Sound the Alarm is an American pop rock band from Bangor, Pennsylvania. The band consists of singer Cody Jancovic, guitarists Joe Brule and Brian Chiusano, bassist Colin Ellis, and drummer Rick Stephans. Their 2007 album, Stay Inside, was released by Geffen Records.

==History==
Sound The Alarm was formed in 1999 by Cody Jancovic, Brian Chiusano, Colin Ellis, Rick Stephans in their hometown of Bangor in Upper Mount Bethel Township, Pennsylvania. At that time, the band members were only 12 years old. The four played covers of favorite bands under the name Sleepwell.

After Joe Brule joined the band, Sleepwell began writing original material and won local acclaim. Working with Rob Freeman, then of Hidden in Plain View, Sleepwell recorded a demo and word spread quickly about the band.

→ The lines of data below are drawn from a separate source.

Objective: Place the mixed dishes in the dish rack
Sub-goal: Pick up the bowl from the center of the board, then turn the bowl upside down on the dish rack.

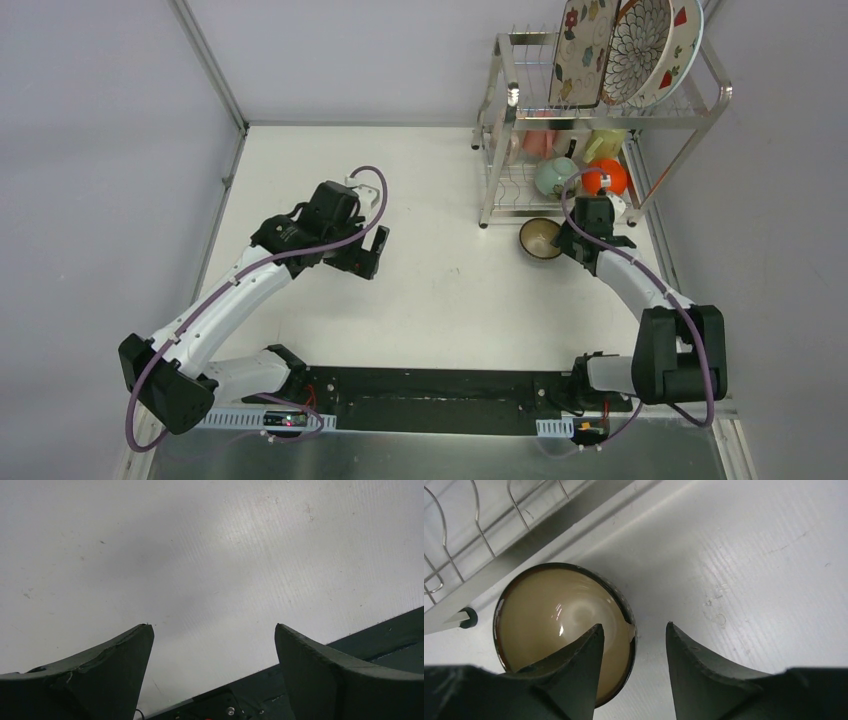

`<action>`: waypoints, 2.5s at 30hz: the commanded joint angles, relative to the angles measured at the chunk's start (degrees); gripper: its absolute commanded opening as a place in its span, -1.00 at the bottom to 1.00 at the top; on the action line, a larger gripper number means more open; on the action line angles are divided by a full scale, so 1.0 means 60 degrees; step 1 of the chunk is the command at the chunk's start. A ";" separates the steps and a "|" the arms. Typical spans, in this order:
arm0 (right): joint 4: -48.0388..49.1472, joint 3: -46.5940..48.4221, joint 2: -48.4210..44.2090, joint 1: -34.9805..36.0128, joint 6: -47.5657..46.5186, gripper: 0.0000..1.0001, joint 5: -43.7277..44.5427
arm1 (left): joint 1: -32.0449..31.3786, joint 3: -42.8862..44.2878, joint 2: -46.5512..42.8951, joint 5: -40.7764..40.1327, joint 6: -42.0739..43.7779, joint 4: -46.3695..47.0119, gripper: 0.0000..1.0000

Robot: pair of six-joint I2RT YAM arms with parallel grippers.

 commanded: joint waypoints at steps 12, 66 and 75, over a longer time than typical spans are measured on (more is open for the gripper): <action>0.0412 -0.0357 0.0199 -0.0035 0.0499 -0.72 -0.0897 | 0.0118 -0.0099 -0.0499 0.0581 0.0032 0.0220 0.74; 0.0874 0.1986 -0.0242 0.8574 0.2152 -1.00 0.0792 | -0.0076 0.0425 0.2991 0.2916 -0.2469 0.2710 -0.76; 0.2314 0.1154 -0.0326 0.8643 0.2548 -0.08 0.0056 | 0.0062 0.0338 0.3120 0.2883 -0.2550 0.2593 -1.00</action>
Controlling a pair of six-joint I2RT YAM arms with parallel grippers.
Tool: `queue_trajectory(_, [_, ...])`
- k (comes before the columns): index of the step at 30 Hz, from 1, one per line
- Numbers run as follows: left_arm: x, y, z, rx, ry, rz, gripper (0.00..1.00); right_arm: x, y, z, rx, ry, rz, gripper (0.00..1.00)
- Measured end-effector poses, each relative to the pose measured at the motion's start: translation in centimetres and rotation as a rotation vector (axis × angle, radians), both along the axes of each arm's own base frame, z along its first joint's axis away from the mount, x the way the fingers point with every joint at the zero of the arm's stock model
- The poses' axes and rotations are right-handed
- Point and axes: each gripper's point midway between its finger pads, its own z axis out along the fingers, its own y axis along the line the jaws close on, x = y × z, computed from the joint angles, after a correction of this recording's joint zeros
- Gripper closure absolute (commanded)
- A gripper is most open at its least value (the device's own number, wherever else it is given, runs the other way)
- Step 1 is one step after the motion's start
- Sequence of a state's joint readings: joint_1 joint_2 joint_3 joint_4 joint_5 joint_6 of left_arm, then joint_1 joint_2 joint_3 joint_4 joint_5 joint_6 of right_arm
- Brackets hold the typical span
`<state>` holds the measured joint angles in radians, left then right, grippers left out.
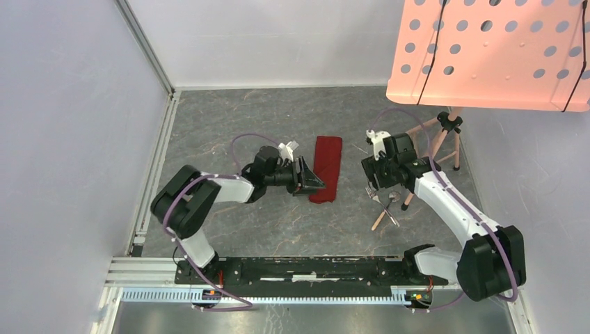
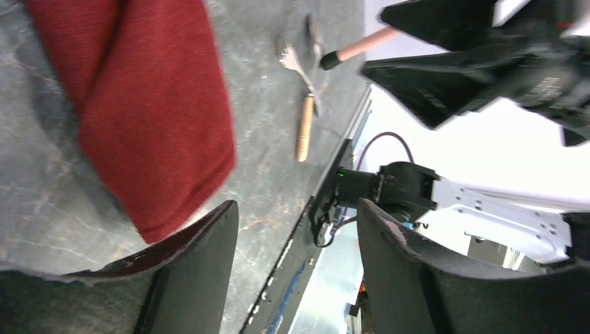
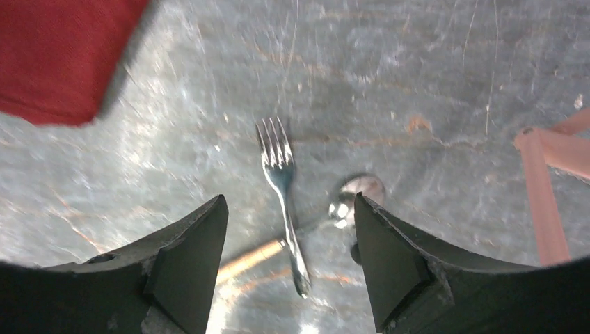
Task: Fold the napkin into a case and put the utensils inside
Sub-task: Smooth out the smaller rectangle-folded napkin at the center of the board, then pick up the fork from the center of the board.
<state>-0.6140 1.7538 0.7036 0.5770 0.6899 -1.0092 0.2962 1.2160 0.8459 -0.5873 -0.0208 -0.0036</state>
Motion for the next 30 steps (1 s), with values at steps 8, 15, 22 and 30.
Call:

In 2004, they were courted by producer Howard Benson while still students at Bangor Area High School. The band changed its name to Sound The Alarm because of a threatened lawsuit by a mattress company alleging that the name "Sleepwell" infringed on their copyright. The group graduated early from high school in 2005, newly christened as Sound The Alarm, released an EP on Rock Ridge Music later that year.

They then signed with Geffen Records and moved to Los Angeles to record with Howard Benson, releasing their debut full-length, Stay Inside, in July 2007 to mixed reviews.

The group toured with Finch, The Starting Line, Oh, Sleeper, Tokyo Rose, Bedlight For Blue Eyes, and others. The song "Suffocating" was covered by Orianthi on her debut album Believe.

==Discography==
- Coin Operated Entertainment EP (Self-released, 2003)
(released while still known as "Sleepwell")

Track Listing:

1. Dearly Departed

2. Trademarks

3. Symphony In Red

4. Firing Line (All Targets Down)

5. Center City

- Sound the Alarm (2005, Rock Ridge Records)
Track Listing:

1. Fools and Thieves

2. Suffocate To Stay Alive

3. Cutting Deep

4. Prove Them Wrong

5. Waiting For Winter

6. Never Let You Down

- Stay Inside (Release Date July 17, 2007, Geffen Records)

Track Listing:

1. Closer

2. Picture Perfect

3. Suffocating

4. Stay Inside

5. Until We Collide

6. Fact or Fiction

7. Telling Lies

8. If I Told You

9. Count On Me

10. Something New

11. Blame It All On Me

12. Fight For...

The song "Dearly Departed" from Coin Operated Entertainment was re-recorded as "Count On Me" for Stay Inside. Similarly, the demo version of "Suffocating" from Stay Inside is called "Suffocate To Stay Alive" on Sound The Alarm.